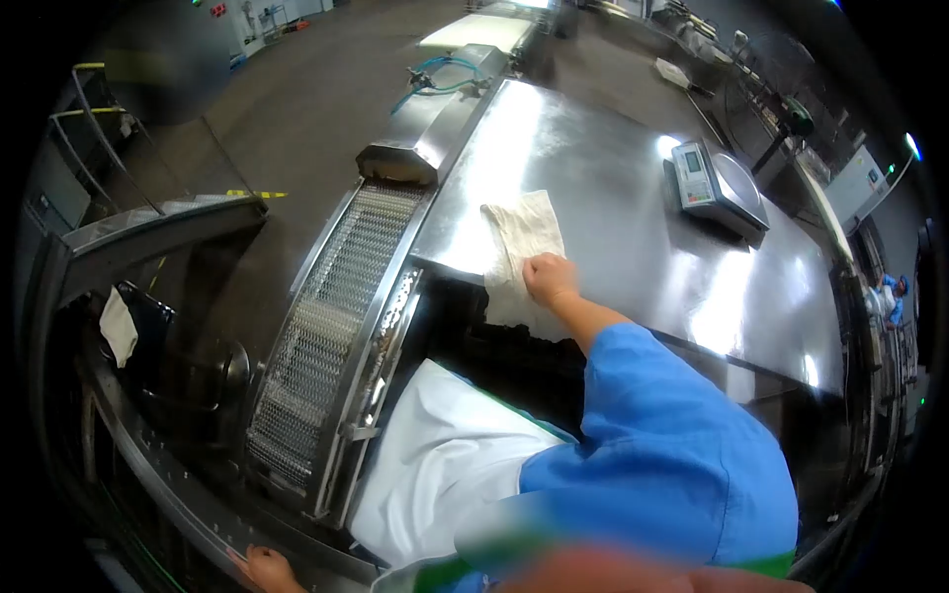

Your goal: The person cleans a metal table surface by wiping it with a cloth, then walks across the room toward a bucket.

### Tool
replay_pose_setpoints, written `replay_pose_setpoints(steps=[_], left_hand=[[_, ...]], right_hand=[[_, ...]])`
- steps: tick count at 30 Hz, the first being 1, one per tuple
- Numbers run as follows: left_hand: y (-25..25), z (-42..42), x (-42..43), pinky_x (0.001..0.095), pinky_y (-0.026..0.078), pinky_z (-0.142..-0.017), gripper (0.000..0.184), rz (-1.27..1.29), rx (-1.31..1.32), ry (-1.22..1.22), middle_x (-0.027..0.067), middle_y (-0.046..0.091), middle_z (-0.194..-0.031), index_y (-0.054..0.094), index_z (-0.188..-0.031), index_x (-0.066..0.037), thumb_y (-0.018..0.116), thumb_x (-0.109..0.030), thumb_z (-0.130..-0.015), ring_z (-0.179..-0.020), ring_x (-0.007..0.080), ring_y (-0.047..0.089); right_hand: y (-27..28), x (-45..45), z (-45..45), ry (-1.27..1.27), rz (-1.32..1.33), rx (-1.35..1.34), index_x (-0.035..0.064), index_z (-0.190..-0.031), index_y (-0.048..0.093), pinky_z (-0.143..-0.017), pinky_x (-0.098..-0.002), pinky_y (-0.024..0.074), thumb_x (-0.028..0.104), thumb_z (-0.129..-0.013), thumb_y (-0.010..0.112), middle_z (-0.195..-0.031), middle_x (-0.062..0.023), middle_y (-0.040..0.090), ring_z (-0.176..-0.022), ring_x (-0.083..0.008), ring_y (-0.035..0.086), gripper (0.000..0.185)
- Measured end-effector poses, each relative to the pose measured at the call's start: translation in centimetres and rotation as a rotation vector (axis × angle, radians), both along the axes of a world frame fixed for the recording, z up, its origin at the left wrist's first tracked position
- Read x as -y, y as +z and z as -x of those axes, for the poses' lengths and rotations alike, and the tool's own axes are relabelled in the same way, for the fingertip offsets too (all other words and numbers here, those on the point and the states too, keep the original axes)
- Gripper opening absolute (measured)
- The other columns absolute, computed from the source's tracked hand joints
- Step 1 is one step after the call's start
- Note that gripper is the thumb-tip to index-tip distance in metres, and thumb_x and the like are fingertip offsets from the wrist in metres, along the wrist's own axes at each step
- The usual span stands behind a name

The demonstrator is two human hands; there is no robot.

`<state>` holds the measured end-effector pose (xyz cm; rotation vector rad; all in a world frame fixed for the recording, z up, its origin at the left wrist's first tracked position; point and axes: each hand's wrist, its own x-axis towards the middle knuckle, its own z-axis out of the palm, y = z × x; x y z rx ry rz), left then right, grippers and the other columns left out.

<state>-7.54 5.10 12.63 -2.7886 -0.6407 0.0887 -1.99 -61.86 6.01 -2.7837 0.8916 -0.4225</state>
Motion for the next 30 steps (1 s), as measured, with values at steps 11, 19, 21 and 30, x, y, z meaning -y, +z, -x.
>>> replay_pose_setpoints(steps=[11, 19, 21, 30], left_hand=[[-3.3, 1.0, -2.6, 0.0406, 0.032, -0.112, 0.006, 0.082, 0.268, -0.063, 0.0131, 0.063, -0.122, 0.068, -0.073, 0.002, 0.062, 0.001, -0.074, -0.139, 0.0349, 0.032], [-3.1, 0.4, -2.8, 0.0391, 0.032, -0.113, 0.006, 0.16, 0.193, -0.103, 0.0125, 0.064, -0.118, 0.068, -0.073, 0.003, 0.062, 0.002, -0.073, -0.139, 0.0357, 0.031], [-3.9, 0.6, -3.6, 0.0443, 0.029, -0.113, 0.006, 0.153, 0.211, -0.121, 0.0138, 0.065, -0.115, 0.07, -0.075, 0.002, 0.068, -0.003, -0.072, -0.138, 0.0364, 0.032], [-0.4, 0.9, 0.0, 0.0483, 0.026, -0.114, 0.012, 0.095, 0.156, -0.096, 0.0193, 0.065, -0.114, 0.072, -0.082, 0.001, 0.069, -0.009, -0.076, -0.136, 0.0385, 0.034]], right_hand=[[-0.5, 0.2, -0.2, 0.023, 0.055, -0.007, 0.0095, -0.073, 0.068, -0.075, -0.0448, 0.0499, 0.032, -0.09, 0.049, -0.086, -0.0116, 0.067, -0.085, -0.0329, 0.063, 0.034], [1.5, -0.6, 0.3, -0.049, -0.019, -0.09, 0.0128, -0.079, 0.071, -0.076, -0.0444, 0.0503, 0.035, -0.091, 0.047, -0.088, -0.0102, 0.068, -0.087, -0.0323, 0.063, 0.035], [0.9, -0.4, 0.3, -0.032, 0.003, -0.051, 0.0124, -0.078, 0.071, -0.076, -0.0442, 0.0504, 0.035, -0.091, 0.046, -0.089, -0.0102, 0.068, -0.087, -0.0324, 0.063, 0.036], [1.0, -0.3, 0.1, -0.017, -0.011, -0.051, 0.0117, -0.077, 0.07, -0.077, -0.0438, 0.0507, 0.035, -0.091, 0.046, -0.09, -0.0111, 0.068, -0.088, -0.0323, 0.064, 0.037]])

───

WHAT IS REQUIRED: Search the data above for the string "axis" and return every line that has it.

THE ANSWER:
- Measured end-effector poses, each relative to the pose measured at the call's start: translation in centimetres and rotation as a rotation vector (axis × angle, radians), both along the axes of a world frame fixed for the recording, z up, its origin at the left wrist's first tracked position
`<state>` holds the measured end-effector pose (xyz cm; rotation vector rad; all in a world frame fixed for the recording, z up, its origin at the left wrist's first tracked position; point and axes: each hand's wrist, its own x-axis towards the middle knuckle, its own z-axis out of the palm, y = z × x; x y z rx ry rz), left then right, grippers and the other columns left out.

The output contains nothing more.